> _What you are asked to do_: Your answer should be every line below that includes the word "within".

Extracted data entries
++++++++

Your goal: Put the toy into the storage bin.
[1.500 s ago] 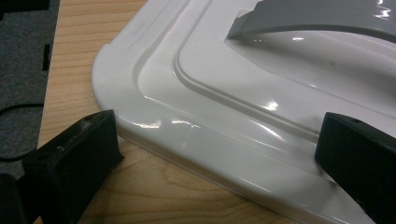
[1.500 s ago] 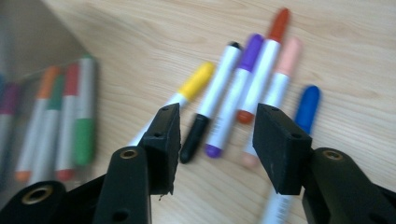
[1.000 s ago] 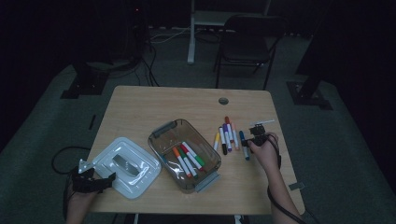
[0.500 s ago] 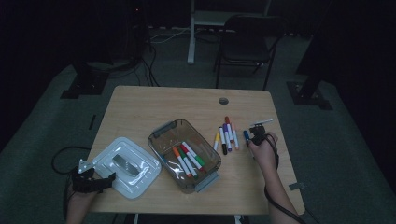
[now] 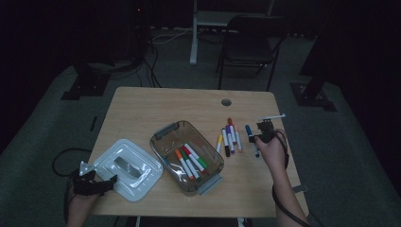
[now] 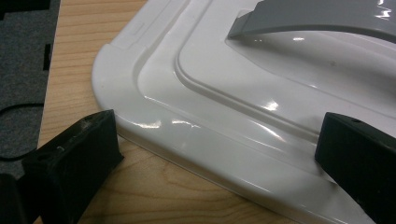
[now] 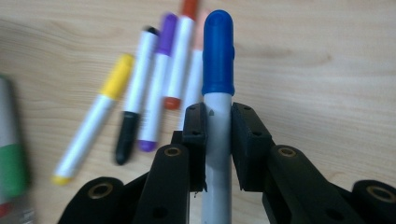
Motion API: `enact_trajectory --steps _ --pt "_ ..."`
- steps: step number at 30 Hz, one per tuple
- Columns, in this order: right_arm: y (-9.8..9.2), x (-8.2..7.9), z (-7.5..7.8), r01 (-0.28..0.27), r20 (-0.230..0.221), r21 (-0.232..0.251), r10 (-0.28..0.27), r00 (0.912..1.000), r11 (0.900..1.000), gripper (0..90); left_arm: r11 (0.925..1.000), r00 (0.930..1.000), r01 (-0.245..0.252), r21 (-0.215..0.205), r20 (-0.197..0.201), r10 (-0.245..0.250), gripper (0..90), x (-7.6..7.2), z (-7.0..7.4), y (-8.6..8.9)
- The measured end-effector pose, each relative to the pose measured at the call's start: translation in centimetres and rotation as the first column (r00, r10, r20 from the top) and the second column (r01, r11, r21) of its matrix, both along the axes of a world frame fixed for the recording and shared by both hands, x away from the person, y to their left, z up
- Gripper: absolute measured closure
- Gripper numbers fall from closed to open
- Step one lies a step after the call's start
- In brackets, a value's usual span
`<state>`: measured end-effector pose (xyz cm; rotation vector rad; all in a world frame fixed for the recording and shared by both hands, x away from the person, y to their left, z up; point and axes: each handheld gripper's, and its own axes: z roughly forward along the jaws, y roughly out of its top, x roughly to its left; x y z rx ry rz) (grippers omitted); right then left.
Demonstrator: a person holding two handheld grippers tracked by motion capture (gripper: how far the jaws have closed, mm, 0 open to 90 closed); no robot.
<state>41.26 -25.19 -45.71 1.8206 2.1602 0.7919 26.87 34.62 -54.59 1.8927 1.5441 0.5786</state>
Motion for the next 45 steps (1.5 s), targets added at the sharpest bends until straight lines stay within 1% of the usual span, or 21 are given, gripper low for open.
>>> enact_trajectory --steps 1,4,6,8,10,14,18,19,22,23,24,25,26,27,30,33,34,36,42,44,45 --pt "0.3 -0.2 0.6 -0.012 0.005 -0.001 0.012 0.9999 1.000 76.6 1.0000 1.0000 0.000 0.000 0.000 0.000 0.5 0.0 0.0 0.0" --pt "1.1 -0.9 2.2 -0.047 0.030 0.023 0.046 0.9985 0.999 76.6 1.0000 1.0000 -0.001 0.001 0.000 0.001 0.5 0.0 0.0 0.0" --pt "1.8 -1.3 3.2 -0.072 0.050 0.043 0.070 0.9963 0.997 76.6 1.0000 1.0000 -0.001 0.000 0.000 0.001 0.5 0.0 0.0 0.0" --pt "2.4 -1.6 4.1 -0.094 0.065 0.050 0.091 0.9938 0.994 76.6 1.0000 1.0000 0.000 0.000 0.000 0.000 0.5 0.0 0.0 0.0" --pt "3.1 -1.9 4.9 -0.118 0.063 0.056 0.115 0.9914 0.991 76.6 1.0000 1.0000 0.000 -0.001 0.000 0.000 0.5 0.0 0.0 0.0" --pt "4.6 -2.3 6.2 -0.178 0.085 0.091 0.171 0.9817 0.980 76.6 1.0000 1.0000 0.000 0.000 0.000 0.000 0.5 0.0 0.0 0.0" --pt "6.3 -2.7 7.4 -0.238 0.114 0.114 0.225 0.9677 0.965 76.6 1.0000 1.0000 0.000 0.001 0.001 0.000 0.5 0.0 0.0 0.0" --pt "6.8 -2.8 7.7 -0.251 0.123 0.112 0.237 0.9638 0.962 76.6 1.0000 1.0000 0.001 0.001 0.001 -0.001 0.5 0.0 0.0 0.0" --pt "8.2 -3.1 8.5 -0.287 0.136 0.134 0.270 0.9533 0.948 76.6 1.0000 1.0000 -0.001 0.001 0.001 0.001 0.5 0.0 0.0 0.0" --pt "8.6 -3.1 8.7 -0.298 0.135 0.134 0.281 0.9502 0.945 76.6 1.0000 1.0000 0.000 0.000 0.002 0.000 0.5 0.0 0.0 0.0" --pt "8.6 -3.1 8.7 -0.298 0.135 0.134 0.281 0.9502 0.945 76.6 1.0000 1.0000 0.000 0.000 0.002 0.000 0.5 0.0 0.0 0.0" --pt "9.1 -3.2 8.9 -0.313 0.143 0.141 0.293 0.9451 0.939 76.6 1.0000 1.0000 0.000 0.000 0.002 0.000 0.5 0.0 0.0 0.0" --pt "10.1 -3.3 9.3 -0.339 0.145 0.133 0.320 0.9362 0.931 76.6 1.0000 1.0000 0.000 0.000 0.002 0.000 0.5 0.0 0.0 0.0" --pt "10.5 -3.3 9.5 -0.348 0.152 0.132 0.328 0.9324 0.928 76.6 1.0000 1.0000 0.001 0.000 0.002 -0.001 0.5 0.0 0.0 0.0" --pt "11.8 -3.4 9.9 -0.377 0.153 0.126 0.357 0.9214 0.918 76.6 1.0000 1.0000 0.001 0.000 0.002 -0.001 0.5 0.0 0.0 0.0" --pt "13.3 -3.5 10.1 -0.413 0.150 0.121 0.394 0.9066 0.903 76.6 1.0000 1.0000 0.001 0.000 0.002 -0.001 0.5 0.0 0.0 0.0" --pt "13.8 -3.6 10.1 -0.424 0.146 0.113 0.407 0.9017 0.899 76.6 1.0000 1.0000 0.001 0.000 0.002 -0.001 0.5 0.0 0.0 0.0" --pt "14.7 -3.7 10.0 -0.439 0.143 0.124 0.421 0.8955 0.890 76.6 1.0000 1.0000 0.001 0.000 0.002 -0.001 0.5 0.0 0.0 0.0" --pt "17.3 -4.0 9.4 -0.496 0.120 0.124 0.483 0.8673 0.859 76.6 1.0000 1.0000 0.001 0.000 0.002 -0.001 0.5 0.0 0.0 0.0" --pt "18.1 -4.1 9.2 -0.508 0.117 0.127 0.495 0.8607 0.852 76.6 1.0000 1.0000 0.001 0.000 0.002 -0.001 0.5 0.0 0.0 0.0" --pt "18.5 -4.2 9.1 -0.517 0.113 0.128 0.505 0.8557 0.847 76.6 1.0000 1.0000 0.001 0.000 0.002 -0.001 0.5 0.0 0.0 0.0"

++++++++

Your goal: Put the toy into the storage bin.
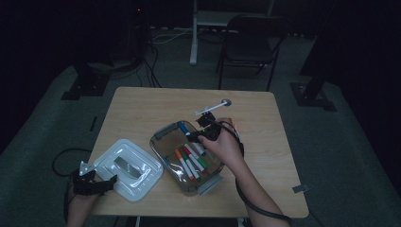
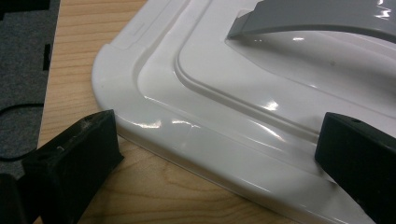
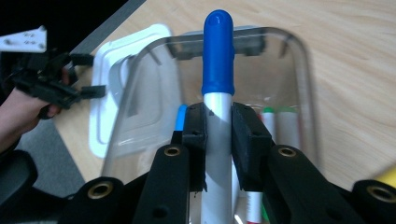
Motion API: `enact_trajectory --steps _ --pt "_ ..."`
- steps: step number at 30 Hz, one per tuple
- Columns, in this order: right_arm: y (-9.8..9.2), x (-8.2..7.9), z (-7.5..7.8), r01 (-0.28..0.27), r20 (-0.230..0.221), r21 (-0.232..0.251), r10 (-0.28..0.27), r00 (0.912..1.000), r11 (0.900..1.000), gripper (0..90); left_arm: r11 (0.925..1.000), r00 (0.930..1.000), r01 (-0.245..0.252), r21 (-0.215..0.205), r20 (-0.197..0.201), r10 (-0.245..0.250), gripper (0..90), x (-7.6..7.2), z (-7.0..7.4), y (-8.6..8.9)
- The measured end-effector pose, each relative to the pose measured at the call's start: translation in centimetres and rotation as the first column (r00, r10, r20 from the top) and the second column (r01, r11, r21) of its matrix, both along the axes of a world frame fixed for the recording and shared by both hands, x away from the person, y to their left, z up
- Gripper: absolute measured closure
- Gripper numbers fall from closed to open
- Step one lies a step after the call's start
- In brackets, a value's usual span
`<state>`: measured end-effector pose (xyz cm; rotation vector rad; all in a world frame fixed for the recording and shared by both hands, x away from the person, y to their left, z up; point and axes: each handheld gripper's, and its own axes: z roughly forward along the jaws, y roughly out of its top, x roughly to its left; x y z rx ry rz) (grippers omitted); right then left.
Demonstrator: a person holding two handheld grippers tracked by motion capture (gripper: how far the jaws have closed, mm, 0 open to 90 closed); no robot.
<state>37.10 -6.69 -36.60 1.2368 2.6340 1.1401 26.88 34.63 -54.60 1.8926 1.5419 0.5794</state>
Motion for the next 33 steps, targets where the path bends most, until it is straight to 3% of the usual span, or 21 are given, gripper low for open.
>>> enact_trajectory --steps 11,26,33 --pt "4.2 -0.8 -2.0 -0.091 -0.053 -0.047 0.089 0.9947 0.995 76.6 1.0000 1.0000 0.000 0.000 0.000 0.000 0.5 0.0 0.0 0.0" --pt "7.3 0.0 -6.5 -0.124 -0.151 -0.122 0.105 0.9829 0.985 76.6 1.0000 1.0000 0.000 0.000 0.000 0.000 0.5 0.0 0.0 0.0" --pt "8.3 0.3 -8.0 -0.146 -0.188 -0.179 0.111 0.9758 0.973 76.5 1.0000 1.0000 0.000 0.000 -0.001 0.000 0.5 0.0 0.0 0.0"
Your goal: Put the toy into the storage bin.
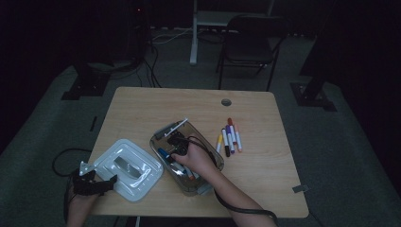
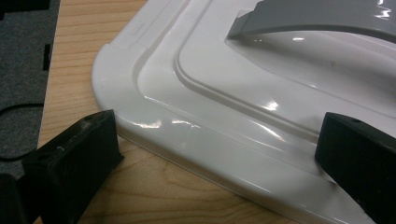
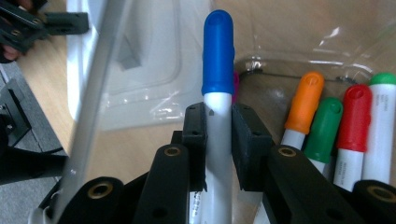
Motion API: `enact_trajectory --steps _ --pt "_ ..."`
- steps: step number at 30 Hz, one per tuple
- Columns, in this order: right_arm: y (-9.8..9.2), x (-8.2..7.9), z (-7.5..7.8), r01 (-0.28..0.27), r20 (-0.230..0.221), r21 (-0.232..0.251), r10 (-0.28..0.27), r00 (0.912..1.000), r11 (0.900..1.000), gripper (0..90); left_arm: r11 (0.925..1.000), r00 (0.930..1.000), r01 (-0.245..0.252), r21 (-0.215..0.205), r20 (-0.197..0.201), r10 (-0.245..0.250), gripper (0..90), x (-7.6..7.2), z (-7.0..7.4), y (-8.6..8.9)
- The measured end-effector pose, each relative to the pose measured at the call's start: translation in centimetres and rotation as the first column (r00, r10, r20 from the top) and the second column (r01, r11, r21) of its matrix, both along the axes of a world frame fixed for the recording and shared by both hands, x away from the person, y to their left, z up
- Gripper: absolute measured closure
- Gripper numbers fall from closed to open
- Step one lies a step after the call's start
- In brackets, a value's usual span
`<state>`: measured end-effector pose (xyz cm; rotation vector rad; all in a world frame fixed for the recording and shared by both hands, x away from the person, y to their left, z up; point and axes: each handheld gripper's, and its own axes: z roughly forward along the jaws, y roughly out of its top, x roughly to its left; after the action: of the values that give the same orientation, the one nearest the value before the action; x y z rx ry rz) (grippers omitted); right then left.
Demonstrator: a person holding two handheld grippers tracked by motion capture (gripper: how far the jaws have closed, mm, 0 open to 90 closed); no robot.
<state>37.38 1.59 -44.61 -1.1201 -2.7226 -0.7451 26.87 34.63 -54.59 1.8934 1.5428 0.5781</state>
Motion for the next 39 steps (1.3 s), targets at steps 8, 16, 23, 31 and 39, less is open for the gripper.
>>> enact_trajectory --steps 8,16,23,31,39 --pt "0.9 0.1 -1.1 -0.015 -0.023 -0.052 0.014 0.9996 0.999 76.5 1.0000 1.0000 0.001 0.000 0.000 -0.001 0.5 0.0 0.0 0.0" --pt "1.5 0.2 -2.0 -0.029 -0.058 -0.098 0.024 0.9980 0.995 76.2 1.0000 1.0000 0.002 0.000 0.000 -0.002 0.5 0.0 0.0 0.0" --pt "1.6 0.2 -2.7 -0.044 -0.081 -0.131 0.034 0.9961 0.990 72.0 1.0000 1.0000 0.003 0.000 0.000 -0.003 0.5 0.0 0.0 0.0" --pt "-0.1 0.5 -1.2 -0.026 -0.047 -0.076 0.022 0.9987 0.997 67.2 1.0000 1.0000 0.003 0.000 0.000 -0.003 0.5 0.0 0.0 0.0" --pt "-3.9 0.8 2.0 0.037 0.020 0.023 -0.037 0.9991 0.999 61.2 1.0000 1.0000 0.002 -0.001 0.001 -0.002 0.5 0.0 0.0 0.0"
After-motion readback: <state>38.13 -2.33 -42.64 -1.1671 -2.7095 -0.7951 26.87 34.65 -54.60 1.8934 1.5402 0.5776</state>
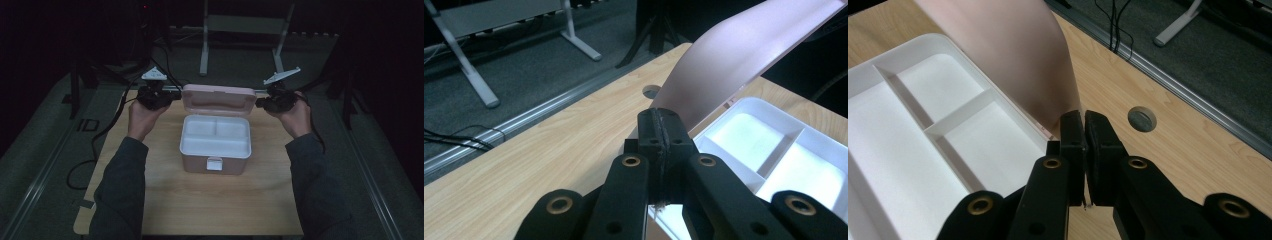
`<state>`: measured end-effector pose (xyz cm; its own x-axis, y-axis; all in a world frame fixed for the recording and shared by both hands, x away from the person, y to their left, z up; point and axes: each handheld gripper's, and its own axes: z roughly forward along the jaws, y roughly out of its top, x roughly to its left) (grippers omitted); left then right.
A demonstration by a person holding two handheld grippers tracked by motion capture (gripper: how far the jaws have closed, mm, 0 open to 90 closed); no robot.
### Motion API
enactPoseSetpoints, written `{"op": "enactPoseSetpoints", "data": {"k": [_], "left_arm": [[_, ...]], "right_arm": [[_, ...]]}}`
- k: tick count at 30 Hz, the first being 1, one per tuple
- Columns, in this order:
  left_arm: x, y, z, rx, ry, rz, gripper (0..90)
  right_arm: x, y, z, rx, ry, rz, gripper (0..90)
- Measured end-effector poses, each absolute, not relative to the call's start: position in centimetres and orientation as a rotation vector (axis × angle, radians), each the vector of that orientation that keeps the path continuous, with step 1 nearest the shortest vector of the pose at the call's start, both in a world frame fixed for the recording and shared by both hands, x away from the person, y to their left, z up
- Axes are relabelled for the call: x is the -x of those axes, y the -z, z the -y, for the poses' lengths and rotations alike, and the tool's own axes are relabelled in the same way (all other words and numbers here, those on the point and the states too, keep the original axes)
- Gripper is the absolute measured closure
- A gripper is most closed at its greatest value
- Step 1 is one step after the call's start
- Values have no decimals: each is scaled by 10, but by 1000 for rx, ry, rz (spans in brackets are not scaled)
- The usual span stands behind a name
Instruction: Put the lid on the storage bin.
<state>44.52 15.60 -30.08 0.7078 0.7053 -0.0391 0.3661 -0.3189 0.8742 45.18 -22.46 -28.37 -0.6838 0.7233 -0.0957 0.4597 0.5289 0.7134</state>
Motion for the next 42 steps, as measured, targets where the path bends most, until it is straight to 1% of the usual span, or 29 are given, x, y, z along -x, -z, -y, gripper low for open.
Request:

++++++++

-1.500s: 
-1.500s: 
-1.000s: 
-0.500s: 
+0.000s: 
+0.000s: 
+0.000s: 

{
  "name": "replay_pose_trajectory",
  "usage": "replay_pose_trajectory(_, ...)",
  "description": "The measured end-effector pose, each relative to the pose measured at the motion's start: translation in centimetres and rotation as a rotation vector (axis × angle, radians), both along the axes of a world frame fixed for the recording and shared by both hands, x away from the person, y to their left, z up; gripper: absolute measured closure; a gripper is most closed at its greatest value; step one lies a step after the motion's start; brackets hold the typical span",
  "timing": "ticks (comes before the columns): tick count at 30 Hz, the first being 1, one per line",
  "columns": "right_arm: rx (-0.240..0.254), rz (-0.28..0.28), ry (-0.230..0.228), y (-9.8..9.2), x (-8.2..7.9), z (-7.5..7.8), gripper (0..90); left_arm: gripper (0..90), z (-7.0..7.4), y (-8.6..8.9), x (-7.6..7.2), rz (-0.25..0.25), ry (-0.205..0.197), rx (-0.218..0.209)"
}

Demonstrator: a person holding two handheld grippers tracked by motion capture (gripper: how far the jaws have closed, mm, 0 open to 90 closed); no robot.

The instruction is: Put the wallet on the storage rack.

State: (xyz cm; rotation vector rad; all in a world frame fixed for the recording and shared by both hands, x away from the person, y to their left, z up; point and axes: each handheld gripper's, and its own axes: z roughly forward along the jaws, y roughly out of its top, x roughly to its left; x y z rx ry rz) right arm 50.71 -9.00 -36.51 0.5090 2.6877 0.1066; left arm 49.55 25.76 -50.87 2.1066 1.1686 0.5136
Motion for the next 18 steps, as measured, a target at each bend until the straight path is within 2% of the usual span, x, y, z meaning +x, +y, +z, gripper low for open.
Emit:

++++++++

> _Task answer_:
Motion for the next 45 steps (1.5 s), targets added at the sharpest bends until straight lines stay within 1% of the usual span, or 21 are given, gripper low for open.
Motion for the next 18 steps, as measured, a target at each bend until the straight path is within 2% of the usual span, x, y, z meaning +x, +y, +z, gripper low for open.

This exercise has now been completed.